Charles McGrath, reviewing the book for The New York Times, wrote "you have to wonder what Mr. Horowitz is so worried about. If indeed there is a professorial cabal dedicated to converting American students to Marxism, or worse, it is manifestly failing. The country is more conservative than it has been in decades, and by far the most popular undergraduate major these days is business." McGrath wrote that Horowitz is concerned with "a pervasive liberal bias at American universities" and that "Academic freedom is being so abused by such people, Mr. Horowitz believes, that he has drawn up an Academic Bill of Rights that, if its conservative supporters have their way, would put the state, and not the university, in charge of reviewing what professors are entitled to say."

In the National Review, Alston B. Ramsay wrote: "For anyone who has monitored higher education's pulse rate even cursorily during the last three decades, the central premise of The Professors will come as no surprise: Our universities have been hijacked by a band of rabid, anti-intellectual liberals more concerned with advancing ideological agendas—usually of the "social justice" variety—than with educating students. (Predictably, both the ACLU and the National Education Association have blasted the book.)"

In its review, the progressive group Media Matters for America stated that Horowitz mentioned "nothing but out-of-class activities" and speech in 52 of the 100 profiles in the book.

Paul Weyrich of the conservative Free Congress Foundation commented that "Horowitz estimates that there are about 60,000 of these radical professors in every part of the nation ... We are not talking about liberals here.
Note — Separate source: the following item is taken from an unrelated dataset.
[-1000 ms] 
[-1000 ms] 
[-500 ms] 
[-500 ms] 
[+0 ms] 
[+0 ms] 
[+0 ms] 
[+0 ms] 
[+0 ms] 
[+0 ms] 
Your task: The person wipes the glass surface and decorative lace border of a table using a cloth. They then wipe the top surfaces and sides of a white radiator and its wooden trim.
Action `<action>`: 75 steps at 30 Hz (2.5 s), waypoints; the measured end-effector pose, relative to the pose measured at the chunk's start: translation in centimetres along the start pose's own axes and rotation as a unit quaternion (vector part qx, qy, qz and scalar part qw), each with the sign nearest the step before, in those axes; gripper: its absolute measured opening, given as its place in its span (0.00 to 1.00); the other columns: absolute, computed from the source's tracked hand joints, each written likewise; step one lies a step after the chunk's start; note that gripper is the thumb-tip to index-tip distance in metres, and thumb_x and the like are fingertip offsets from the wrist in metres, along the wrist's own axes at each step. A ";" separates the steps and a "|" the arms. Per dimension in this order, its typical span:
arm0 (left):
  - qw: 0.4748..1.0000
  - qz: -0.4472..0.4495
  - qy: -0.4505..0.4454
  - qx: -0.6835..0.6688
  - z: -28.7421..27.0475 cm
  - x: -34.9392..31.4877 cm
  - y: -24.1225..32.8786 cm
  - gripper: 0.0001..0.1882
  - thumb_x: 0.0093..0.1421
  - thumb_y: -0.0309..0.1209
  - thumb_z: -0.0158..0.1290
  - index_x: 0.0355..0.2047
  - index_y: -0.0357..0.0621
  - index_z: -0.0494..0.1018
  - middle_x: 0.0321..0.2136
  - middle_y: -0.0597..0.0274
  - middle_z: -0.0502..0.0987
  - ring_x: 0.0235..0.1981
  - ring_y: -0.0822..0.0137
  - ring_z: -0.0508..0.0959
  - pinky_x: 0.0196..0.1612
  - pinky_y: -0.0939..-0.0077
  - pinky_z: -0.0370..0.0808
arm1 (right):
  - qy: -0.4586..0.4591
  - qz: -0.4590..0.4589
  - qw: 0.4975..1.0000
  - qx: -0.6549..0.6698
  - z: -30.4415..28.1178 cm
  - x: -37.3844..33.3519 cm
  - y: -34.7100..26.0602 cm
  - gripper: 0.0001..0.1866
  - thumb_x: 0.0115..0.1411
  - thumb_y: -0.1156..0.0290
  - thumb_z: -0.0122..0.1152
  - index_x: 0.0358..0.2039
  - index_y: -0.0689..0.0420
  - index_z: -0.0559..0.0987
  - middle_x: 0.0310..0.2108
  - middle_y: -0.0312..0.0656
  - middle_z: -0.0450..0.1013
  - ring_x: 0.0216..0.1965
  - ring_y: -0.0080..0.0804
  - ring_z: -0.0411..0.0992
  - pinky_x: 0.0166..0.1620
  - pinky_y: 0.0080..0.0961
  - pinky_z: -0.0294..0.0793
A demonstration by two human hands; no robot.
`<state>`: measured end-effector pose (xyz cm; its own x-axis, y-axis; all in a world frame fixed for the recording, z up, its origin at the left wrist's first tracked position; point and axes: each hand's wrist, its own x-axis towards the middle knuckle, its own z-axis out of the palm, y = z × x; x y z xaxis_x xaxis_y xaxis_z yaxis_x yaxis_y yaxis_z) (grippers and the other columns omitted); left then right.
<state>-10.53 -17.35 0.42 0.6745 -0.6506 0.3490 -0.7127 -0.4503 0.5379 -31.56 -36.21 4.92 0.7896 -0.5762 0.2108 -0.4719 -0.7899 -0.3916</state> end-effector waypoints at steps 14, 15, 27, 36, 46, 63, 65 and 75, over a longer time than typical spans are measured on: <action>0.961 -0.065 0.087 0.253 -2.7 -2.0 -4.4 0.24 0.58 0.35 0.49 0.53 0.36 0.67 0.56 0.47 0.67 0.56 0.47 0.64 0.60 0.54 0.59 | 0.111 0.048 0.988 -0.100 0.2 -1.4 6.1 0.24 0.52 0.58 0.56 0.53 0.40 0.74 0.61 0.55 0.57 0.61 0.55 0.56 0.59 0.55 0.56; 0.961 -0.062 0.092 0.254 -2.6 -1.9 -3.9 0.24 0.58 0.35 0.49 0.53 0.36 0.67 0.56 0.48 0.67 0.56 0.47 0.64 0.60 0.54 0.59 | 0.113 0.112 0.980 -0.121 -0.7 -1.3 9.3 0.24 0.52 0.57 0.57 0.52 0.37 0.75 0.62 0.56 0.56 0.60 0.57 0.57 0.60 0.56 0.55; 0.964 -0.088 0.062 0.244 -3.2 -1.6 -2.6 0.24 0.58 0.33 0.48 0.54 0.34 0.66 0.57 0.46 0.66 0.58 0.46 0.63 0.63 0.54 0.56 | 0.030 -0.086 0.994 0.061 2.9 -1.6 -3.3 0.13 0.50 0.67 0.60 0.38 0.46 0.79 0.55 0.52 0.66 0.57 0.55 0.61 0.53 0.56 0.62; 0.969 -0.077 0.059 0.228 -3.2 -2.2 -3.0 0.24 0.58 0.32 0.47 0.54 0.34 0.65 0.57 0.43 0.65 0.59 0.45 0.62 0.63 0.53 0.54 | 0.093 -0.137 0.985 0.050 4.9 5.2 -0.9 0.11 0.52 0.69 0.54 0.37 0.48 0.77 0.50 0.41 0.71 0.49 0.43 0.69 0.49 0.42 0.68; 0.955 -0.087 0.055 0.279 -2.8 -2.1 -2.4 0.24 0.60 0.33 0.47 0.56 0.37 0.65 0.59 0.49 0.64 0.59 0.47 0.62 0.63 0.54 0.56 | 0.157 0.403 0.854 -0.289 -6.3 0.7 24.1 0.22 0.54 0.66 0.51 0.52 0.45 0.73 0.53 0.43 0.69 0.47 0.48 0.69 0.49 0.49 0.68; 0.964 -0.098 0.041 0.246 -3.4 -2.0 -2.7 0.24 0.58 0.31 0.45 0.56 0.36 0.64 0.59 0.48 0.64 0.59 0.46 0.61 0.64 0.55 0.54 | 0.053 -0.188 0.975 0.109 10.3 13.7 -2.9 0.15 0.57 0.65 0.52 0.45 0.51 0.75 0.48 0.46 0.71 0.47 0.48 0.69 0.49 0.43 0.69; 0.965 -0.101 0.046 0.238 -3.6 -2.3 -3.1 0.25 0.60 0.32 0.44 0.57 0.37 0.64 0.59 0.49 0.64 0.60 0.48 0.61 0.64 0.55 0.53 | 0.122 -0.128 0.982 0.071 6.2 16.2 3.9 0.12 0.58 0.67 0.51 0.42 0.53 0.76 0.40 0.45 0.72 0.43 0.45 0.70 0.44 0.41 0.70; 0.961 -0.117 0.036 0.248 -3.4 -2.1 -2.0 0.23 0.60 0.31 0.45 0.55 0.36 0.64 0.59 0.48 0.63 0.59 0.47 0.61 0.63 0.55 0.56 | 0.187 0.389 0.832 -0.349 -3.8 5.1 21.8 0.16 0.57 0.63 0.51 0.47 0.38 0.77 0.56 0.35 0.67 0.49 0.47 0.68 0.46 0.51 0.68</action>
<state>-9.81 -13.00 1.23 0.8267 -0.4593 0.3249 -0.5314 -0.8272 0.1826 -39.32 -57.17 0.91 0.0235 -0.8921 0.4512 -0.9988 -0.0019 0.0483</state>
Horowitz is clear that while he thinks liberals are wrong they are entitled to their opinions. Rather, we are talking about the most vile, America-hating Stalinist-style professors who will accept no dissent. They preach tolerance and then practice the opposite."

In a March 2007 debate with Horowitz, American Association of University Professors President Cary Nelson told the author: "That's largely a book in which for many of those people their primary works of scholarship are simply set aside and ignored. Occasional political comments are taken out of context sometimes, letters to the editor, you know, occasional political interventions and their entire lives—and their meaning and their presence in American culture is evaluated on the basis of those occasional statements. That to me, as a scholar, was a fundamental violation of fairness."